EXTRACTED INFORMATION

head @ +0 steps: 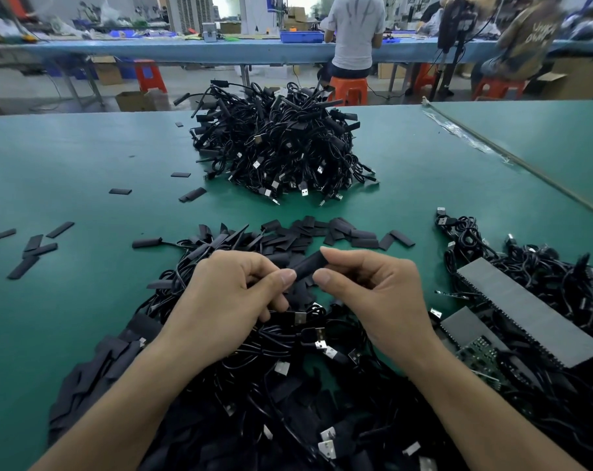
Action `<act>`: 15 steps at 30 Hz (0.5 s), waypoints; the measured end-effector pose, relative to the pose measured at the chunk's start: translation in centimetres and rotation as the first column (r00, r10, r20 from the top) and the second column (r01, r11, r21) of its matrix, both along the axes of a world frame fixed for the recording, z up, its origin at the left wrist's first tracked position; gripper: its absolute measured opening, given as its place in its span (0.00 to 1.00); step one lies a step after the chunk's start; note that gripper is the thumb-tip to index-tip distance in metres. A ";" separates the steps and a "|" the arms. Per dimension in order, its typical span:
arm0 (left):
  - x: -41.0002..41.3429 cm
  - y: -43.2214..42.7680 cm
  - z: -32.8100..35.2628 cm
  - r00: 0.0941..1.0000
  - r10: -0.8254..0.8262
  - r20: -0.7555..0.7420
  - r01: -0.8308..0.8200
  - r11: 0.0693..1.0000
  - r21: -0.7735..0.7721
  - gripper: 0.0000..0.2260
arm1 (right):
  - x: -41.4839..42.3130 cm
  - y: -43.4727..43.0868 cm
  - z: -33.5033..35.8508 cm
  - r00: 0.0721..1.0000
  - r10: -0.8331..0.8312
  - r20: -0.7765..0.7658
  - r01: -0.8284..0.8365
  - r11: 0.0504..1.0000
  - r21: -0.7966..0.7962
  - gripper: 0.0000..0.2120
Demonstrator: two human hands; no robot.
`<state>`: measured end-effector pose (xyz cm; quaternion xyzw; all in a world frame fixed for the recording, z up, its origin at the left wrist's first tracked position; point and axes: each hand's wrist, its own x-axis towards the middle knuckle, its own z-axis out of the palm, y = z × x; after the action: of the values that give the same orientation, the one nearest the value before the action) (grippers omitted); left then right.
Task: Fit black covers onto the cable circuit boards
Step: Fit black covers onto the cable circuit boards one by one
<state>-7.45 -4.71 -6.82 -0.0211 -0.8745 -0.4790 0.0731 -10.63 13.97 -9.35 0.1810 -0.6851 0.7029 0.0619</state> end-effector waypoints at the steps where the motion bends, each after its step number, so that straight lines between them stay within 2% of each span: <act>1: 0.0 0.0 0.0 1.000 0.001 -0.002 -0.001 1.000 0.002 0.10 | 0.1 0.0 0.1 1.000 0.013 0.009 -0.012 1.000 -0.006 0.13; 4: 0.0 0.0 0.1 1.000 0.001 -0.006 -0.001 1.000 0.011 0.09 | 0.1 0.0 0.2 1.000 0.021 0.021 -0.020 1.000 -0.023 0.13; 8: 0.2 0.1 0.2 0.999 -0.019 -0.040 0.020 1.000 0.013 0.08 | -0.1 -0.1 0.1 0.999 -0.011 0.036 0.014 0.996 -0.085 0.07; 12: 0.3 0.0 0.6 0.990 -0.018 -0.141 0.009 0.998 -0.063 0.01 | -0.5 0.3 0.3 0.995 -0.081 0.065 0.088 0.990 -0.109 0.09; 15: 0.2 -0.4 0.9 0.976 0.057 -0.209 -0.060 0.998 -0.009 0.07 | -0.9 0.9 0.9 0.988 -0.134 0.078 0.142 0.984 -0.105 0.07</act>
<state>-7.25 -5.07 -5.89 -0.0460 -0.8658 -0.4652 0.1783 -11.50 14.90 -8.43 0.1045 -0.6579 0.7395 0.0963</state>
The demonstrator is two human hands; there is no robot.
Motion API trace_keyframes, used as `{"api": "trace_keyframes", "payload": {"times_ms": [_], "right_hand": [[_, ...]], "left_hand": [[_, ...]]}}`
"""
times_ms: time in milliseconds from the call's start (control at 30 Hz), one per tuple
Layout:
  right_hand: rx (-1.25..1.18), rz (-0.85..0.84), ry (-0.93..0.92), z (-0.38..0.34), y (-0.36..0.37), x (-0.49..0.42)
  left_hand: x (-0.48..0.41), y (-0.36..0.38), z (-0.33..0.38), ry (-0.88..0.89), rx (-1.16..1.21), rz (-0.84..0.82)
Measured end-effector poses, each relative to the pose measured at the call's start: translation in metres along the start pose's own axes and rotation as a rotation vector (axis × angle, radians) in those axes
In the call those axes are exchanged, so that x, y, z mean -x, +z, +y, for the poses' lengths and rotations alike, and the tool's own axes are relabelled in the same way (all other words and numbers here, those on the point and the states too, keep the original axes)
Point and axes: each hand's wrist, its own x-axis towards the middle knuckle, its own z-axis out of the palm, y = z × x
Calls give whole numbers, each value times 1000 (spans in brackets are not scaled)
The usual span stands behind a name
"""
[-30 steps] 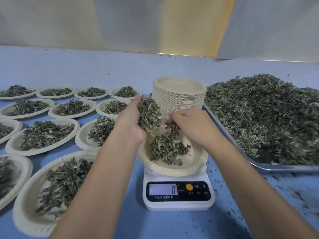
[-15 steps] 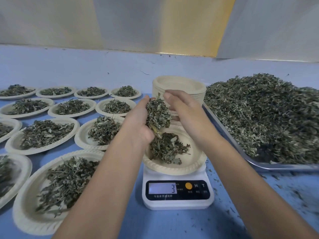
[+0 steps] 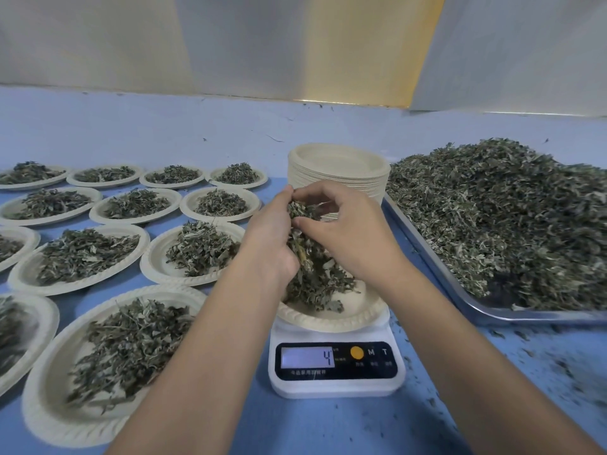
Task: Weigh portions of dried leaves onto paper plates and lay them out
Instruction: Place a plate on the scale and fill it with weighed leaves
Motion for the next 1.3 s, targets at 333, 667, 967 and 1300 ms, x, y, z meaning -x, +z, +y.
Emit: {"api": "trace_keyframes", "payload": {"times_ms": [333,667,967,1300], "right_hand": [[-180,78,144,7,-8,-7],[-106,92,240,16,-15,-10],[-221,192,195,16,-12,-13],[-204,58,89,9,3,-4]], "left_hand": [[-7,-2,-4,7,103,-15],[-13,-7,-2,49,156,56],[-8,-7,1,49,198,47],[10,7,1,-13,192,-65]]}}
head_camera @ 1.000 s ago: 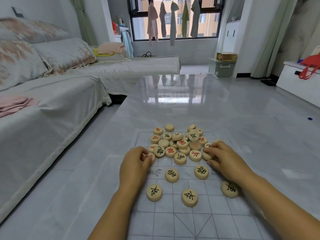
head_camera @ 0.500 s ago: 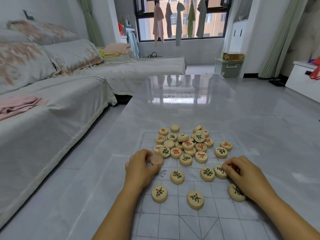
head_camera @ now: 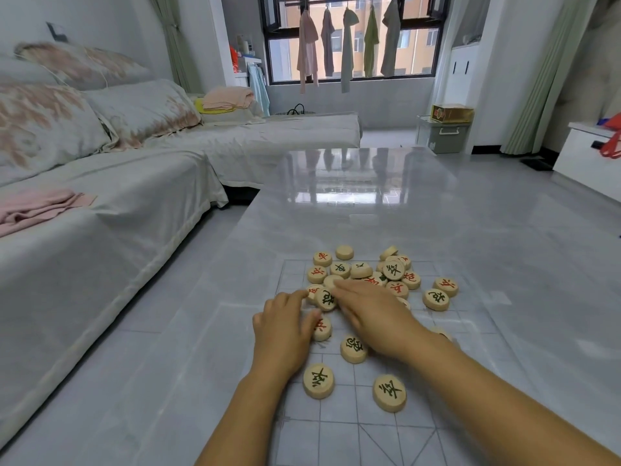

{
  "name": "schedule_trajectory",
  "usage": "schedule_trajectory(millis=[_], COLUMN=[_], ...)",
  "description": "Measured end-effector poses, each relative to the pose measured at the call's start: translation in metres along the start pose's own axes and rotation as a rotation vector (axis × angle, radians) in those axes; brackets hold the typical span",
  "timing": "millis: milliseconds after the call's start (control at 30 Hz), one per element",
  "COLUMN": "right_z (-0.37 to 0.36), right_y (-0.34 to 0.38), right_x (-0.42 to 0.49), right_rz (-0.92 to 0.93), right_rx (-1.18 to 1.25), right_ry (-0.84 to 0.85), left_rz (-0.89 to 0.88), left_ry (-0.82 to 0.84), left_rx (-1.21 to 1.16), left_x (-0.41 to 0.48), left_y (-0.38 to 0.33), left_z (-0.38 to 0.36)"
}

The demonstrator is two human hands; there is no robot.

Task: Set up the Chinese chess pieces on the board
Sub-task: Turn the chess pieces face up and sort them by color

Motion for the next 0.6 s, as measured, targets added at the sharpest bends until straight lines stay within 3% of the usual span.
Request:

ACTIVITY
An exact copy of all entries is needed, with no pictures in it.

REPLY TO THE TASK
head @ +0 steps: 
Action `<act>`: 15 steps at 30 Hz (0.5 s), waypoints; the measured end-effector pose, relative to the pose measured at the chunk's start: translation in centimetres and rotation as the first column (r00, r10, r20 from the top) and the second column (r01, r11, r21) of its matrix, both along the axes of a world frame fixed for the recording, z up, its origin at the left wrist's first tracked position; gripper: its absolute measured opening, given as its place in its span (0.00 to 1.00); step one lies a step after the chunk's start; note that gripper is the thumb-tip to index-tip distance in metres. A ";" separates the steps and a "|" the arms. Per dimension in order, its typical span:
arm0 (left):
  - x: -41.0002..41.3429 cm
  - y: -43.2214..42.7680 cm
  - z: -32.8100..35.2628 cm
  - r00: 0.0941..1.0000
  - r10: -0.8254..0.8262
  - r20: -0.7555..0.7420
  - r01: -0.8308..0.8200
  - r11: 0.0693..1.0000
  - r21: -0.7735..0.7721
  - gripper: 0.0000..0.2260
arm1 (right):
  - x: -41.4839..42.3130 cm
  - y: -43.4727..43.0868 cm
  - z: -33.5033..35.8508 cm
  - r00: 0.0721..1.0000
  - r10: -0.8331..0.8312
  - r20: -0.7765..0.7658
  - r01: -0.8284..0.8365
  - r11: 0.0504..1.0000
  - r21: -0.7966..0.7962
  - gripper: 0.0000..0.2120
Demonstrator: two human hands; no robot.
`<state>`: measured end-effector pose (xyz cm; quaternion xyzw; all in a world frame fixed for the recording, z up, its origin at the left wrist's first tracked position; point and axes: each hand's wrist, its own x-axis towards the middle knuckle, its own z-axis out of the palm, y = z × x; after the action: of the values that give the same orientation, the one nearest the value before the action) (grippers omitted); left then right.
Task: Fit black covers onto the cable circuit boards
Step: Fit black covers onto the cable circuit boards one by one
<state>-7.45 -4.71 -6.82 -0.0211 -0.8745 -0.4790 0.0731 -10.63 13.97 -9.35 0.1810 -0.6851 0.7029 0.0619</state> end-effector waypoints at the steps where the motion bends, each after its step number, so that straight lines between them stay within 2% of each span: <act>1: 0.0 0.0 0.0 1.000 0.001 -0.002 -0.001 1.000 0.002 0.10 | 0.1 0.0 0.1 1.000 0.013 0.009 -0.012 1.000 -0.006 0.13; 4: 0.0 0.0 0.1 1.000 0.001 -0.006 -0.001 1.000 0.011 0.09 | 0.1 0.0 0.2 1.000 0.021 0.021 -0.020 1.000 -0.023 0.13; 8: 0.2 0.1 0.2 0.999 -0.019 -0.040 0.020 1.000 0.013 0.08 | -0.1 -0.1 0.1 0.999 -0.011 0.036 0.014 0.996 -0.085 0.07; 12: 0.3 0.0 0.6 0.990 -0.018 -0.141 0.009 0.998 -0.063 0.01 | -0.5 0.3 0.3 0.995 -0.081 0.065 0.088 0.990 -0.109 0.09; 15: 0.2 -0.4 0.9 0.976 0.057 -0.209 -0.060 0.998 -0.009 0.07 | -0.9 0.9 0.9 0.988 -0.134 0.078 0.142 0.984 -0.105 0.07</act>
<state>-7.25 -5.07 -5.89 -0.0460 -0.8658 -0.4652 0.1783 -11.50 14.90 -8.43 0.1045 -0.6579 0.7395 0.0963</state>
The demonstrator is two human hands; there is no robot.
Motion API trace_keyframes, used as `{"api": "trace_keyframes", "payload": {"times_ms": [_], "right_hand": [[_, ...]], "left_hand": [[_, ...]]}}`
"""
times_ms: time in milliseconds from the call's start (control at 30 Hz), one per tuple
Layout:
  right_hand: rx (-1.25..1.18), rz (-0.85..0.84), ry (-0.93..0.92), z (-0.38..0.34), y (-0.36..0.37), x (-0.49..0.42)
  left_hand: x (-0.48..0.41), y (-0.36..0.38), z (-0.33..0.38), ry (-0.88..0.89), rx (-1.16..1.21), rz (-0.84..0.82)
Measured end-effector poses, each relative to the pose measured at the call's start: translation in metres along the start pose's own axes and rotation as a rotation vector (axis × angle, radians) in those axes
In the call those axes are exchanged, so that x, y, z mean -x, +z, +y, for the poses' lengths and rotations alike, and the tool's own axes are relabelled in the same way (all other words and numbers here, those on the point and the states too, keep the original axes)
Point and axes: each hand's wrist, its own x-axis towards the middle knuckle, its own z-axis out of the palm, y = z × x
Calls give whole numbers, each value times 1000 (spans in brackets are not scaled)
The usual span stands behind a name
"""
[-30 steps] 
[-15 steps] 
[+0 steps] 
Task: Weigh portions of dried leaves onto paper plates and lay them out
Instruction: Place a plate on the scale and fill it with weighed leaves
Motion for the next 1.3 s, targets at 333, 667, 967 and 1300 ms, x, y, z meaning -x, +z, +y.
Emit: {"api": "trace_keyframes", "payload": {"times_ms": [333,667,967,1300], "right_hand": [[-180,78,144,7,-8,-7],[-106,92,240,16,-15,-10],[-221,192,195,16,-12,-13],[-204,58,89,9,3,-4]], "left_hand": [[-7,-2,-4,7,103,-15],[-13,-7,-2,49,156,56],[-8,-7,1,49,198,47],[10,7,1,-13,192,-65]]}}
head_camera @ 1.000 s ago: 
head_camera @ 0.500 s ago: 
head_camera @ now: 

{
  "name": "schedule_trajectory",
  "usage": "schedule_trajectory(millis=[_], COLUMN=[_], ...)",
  "description": "Measured end-effector poses, each relative to the pose measured at the call's start: translation in metres along the start pose's own axes and rotation as a rotation vector (axis × angle, radians) in those axes; brackets hold the typical span",
  "timing": "millis: milliseconds after the call's start (control at 30 Hz), one per element",
  "COLUMN": "right_z (-0.37 to 0.36), right_y (-0.34 to 0.38), right_x (-0.42 to 0.49), right_rz (-0.92 to 0.93), right_rx (-1.18 to 1.25), right_ry (-0.84 to 0.85), left_rz (-0.89 to 0.88), left_ry (-0.82 to 0.84), left_rx (-1.21 to 1.16), left_x (-0.41 to 0.48), left_y (-0.38 to 0.33), left_z (-0.38 to 0.36)"
}

The demonstrator is two human hands; there is no robot.

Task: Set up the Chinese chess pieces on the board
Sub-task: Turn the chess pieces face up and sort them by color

Motion for the next 0.6 s, as measured, targets added at the sharpest bends until straight lines stay within 3% of the usual span.
Request:

The response to the exercise is now complete.